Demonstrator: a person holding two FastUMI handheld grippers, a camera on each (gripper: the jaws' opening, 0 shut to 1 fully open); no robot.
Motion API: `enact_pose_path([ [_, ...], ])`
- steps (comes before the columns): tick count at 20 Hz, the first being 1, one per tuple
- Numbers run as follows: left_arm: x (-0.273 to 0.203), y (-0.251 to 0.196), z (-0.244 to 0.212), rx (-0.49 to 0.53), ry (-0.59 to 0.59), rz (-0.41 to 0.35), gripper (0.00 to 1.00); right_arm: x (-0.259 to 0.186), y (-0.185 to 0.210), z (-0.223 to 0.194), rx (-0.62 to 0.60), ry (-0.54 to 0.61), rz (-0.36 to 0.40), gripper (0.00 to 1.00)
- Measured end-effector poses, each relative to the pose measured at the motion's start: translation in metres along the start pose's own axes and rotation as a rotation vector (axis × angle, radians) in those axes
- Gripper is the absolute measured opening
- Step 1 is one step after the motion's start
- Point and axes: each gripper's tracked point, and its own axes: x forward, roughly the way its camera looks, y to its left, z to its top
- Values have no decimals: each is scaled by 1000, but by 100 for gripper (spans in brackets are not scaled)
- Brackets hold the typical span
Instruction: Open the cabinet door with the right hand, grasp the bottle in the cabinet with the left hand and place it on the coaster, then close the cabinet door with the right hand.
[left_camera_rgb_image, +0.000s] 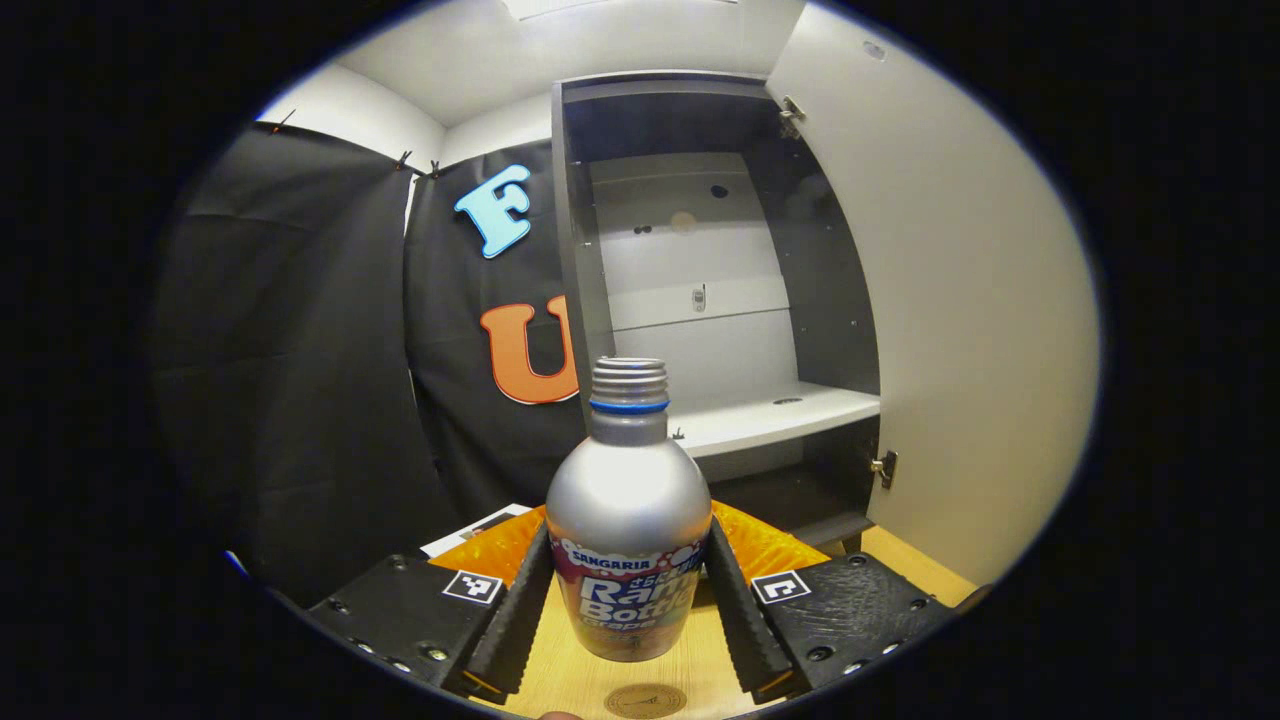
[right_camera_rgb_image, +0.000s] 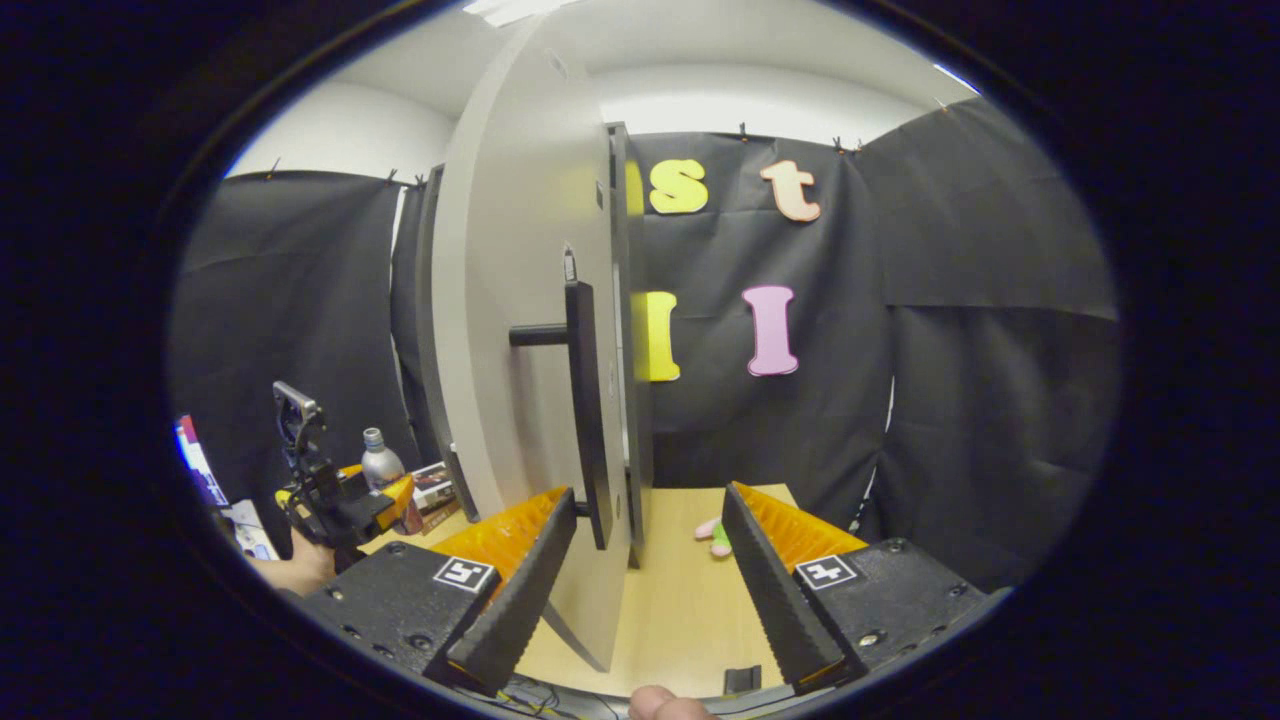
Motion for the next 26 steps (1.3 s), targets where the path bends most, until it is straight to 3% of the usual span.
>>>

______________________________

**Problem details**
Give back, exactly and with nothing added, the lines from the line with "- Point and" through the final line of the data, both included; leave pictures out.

**Result of the exercise**
- Point and axes: each gripper's tracked point, and its own axes: x forward, roughly the way its camera looks, y to its left, z to its top
- Values have no decimals: each is scaled by 1000, but by 100 for gripper (spans in brackets are not scaled)
- Brackets hold the typical span
Instruction: Open the cabinet door with the right hand, grasp the bottle in the cabinet with the left hand and place it on the coaster, then close the cabinet door with the right hand.
[left_camera_rgb_image, +0.000s] 
[right_camera_rgb_image, +0.000s] 
Motion for the next 26 steps (1.3 s), targets where the path bends most, until it is straight to 3% of the usual span.
>>>

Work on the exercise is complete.